Selbst Wettlaufen und Rollerfahren war so möglich.

Unsere Kinder waren glücklich und selig - dieser Hof verschaffte ihnen sehr viel Freiraum (wir sprechen von geistig behinderten Kindern, auf die man IMMER ein, besser noch zwei Augen haben sollte).
Wir Erwachsenen hatten alles gut im Blick und konnten so auch bei Personalmangel durch Krankheitsfall o.Ä. einen angemessenen Unterricht gewährleisten.
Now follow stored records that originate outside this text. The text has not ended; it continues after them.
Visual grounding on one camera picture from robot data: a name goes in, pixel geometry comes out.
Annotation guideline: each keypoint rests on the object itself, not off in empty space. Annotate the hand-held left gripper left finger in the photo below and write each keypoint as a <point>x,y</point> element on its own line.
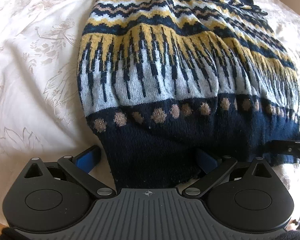
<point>86,158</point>

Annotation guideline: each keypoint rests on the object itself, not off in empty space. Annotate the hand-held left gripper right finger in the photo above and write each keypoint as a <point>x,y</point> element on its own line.
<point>205,161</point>

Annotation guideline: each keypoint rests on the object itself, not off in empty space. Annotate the navy yellow patterned knit sweater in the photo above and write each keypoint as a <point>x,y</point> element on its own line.
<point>177,67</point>

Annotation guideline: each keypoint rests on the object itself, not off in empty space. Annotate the dark cloth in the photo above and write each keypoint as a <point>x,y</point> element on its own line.
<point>298,232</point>

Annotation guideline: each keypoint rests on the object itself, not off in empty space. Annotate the white embroidered bedspread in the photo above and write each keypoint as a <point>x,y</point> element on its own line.
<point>27,55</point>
Ja - das macht schon Sinn, so ein Bau.

LG - Ava

 eiskimo antwortete darauf am 01.08.20:
Toll, was Du da schreibst. Beste Werbung für diese Art Architektur. Ich sehe meine Knast-Geschichte jetzt mit ganz anderes Augen!
LG
Eiskimo

 AchterZwerg (01.08.20)
Ja, das macht Sinn!
So möchte ich auch gern wohnen - mir würde allerdings auch ein Haus in Marrakesch ausreichen. Mit Atriumhof und Wasserspielen selbstverständlich!

*träum

 EkkehartMittelberg (01.08.20)
Der Schluss bringt mich auf den Gedanken, ob Gefängnisse, Schulen und Seniorenheime tatsächlich etwas gemeinsam haben
LG
Ekki

 eiskimo schrieb daraufhin am 01.08.20:
Sicher! Die Bewohner sind nicht ganz freiwillig da. Aber in allen drei Einrichtungen kann auch sehr viel Gutes bewirkt werden.
lG
Eiskimo

 AchterZwerg äußerte darauf am 02.08.20:
Ja,
dafür gibt es viele praktische Beweggründe.
Gern werden solche Institutionen nebeneinander gebaut, um gleichsam eine natürliche Selbstausrottung zu bewirken.

Der8.Ghettozwerg

 Teichhüpfer (01.08.20)
Diese Gefängnisinsel, vielleicht erinnert sich der Eine oder andere an das Zitat eines befreundeten Schrifstellers von mir?